■ TASK OBJECTIVE
Repeat each entry exactly, but do not carry over the pictures.

■ RECORDED INFORMATION
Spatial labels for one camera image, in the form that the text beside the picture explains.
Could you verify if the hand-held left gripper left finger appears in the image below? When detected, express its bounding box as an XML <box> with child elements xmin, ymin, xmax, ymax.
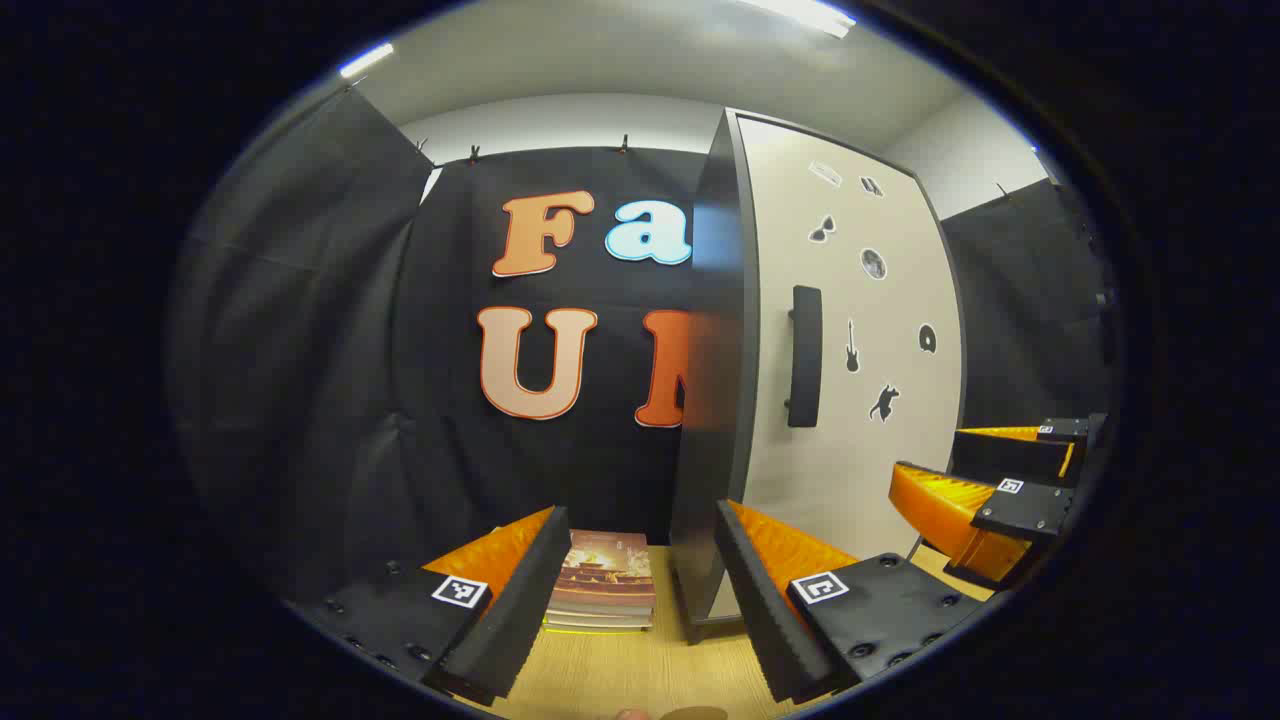
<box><xmin>285</xmin><ymin>505</ymin><xmax>573</xmax><ymax>709</ymax></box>

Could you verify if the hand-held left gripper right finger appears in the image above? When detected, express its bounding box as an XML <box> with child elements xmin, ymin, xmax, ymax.
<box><xmin>713</xmin><ymin>498</ymin><xmax>986</xmax><ymax>704</ymax></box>

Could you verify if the white cabinet door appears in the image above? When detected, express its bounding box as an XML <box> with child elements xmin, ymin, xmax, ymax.
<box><xmin>712</xmin><ymin>118</ymin><xmax>964</xmax><ymax>619</ymax></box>

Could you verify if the grey cabinet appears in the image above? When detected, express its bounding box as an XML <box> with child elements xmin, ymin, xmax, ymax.
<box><xmin>668</xmin><ymin>108</ymin><xmax>969</xmax><ymax>631</ymax></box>

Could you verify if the stack of brown books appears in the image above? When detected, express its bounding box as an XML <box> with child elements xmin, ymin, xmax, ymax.
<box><xmin>545</xmin><ymin>530</ymin><xmax>658</xmax><ymax>633</ymax></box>

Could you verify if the ceiling light panel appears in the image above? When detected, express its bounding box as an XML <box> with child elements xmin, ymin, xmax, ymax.
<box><xmin>740</xmin><ymin>0</ymin><xmax>856</xmax><ymax>39</ymax></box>
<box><xmin>338</xmin><ymin>42</ymin><xmax>396</xmax><ymax>79</ymax></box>

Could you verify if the black door handle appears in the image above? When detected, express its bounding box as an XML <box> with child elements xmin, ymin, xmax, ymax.
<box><xmin>785</xmin><ymin>285</ymin><xmax>824</xmax><ymax>429</ymax></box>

■ EXERCISE ANSWER
Spatial labels for one camera image, in the form that the text beside the picture explains.
Could you verify if the hand-held left gripper left finger appears in the image below? When detected, express its bounding box as an XML <box> with child elements xmin, ymin, xmax, ymax.
<box><xmin>285</xmin><ymin>505</ymin><xmax>573</xmax><ymax>709</ymax></box>

Could you verify if the hand-held left gripper right finger appears in the image above? When detected, express its bounding box as an XML <box> with child elements xmin, ymin, xmax, ymax.
<box><xmin>713</xmin><ymin>498</ymin><xmax>986</xmax><ymax>704</ymax></box>

Could you verify if the white cabinet door appears in the image above? When detected, express its bounding box as an XML <box> with child elements xmin, ymin, xmax, ymax.
<box><xmin>712</xmin><ymin>118</ymin><xmax>964</xmax><ymax>619</ymax></box>

Could you verify if the grey cabinet appears in the image above? When detected, express its bounding box as an XML <box> with child elements xmin, ymin, xmax, ymax.
<box><xmin>668</xmin><ymin>108</ymin><xmax>969</xmax><ymax>631</ymax></box>

Could you verify if the stack of brown books appears in the image above? When detected, express its bounding box as an XML <box> with child elements xmin, ymin, xmax, ymax.
<box><xmin>545</xmin><ymin>530</ymin><xmax>658</xmax><ymax>633</ymax></box>

Could you verify if the ceiling light panel appears in the image above? When detected, express its bounding box as an XML <box> with child elements xmin, ymin, xmax, ymax.
<box><xmin>740</xmin><ymin>0</ymin><xmax>856</xmax><ymax>39</ymax></box>
<box><xmin>338</xmin><ymin>42</ymin><xmax>396</xmax><ymax>79</ymax></box>

Could you verify if the black door handle appears in the image above? When detected, express its bounding box as an XML <box> with child elements xmin, ymin, xmax, ymax.
<box><xmin>785</xmin><ymin>285</ymin><xmax>824</xmax><ymax>429</ymax></box>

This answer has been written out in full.